Accordingly, ateleological views of evolution (and come to that, of the whole history of the universe, of which life is just the most troubling example) require that all the information we see has to be present “in embryonic form, at the Big Bang and at every moment thereafter.” That sounds congruent with some TE and ID “frontloaded” views of evolution, but where in the Big Bang could such information be found?
So where is it? How is it represented? How does it unfold? The environment is sure to figure into any answer to these questions. Yet, merely invoking the environmenst as evolution’s information source is, without further elaboration, empty talk, on the order of invoking the interstate highway system as the reason for Walmart’s business success.
As an example he pictures a robotic machine that lifts Scrabble pieces out of the box to spell out Richard Dawkins’ celebrated phrase, “METHINKSITISLIKEAWEASEL”. That machine is part of the Scrabble set’s environment, but that does not make “environment” in any sense a scientific explanation.

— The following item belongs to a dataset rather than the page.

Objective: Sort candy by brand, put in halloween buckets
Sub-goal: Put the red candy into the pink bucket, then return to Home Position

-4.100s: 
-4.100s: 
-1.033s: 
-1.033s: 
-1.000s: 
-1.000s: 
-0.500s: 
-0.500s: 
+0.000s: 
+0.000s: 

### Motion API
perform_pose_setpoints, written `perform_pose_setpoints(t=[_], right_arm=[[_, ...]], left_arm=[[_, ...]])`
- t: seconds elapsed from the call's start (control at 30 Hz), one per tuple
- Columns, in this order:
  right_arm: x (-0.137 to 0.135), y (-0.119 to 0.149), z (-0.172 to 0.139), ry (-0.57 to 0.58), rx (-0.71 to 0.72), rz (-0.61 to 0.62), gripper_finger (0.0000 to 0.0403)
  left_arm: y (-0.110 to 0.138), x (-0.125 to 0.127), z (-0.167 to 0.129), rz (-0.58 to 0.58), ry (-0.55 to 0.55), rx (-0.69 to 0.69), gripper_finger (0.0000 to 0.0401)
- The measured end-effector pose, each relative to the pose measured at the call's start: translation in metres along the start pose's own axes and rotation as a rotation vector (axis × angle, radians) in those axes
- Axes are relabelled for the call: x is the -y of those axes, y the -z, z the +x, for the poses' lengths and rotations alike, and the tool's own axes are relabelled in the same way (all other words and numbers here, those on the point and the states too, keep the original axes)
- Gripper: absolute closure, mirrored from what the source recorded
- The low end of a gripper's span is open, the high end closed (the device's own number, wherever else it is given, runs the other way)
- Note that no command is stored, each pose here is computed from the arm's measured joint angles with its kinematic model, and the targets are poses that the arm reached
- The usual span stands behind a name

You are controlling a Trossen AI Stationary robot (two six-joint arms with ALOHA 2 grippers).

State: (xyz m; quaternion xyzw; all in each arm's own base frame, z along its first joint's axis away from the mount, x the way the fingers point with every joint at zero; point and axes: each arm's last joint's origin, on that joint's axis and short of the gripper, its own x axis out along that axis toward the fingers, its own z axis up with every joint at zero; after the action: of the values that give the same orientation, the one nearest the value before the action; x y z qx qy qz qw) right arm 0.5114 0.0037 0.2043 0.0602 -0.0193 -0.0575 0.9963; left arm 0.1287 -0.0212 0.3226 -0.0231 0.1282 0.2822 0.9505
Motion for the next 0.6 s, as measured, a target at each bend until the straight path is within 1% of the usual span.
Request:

Dembski does not end his book on an argumentative note: his chapter on The Creation of Information examines the suitability of classical information theory being applied to creation, and even, specifically, Trinitarian creation. The final chapter, summarising the book, also reminds us that he is proposing a metaphysical system, at the heart of which is the title Being as Communion – that to exist is to be in informational communion with all else that exists, and most importantly with God. Information is not an epiphenomenon of matter, and intelligence is not an accidental outcome of matter’s interactions, but the primary reality of the world.
A viewpoint, in my opinion, well worth serious consideration.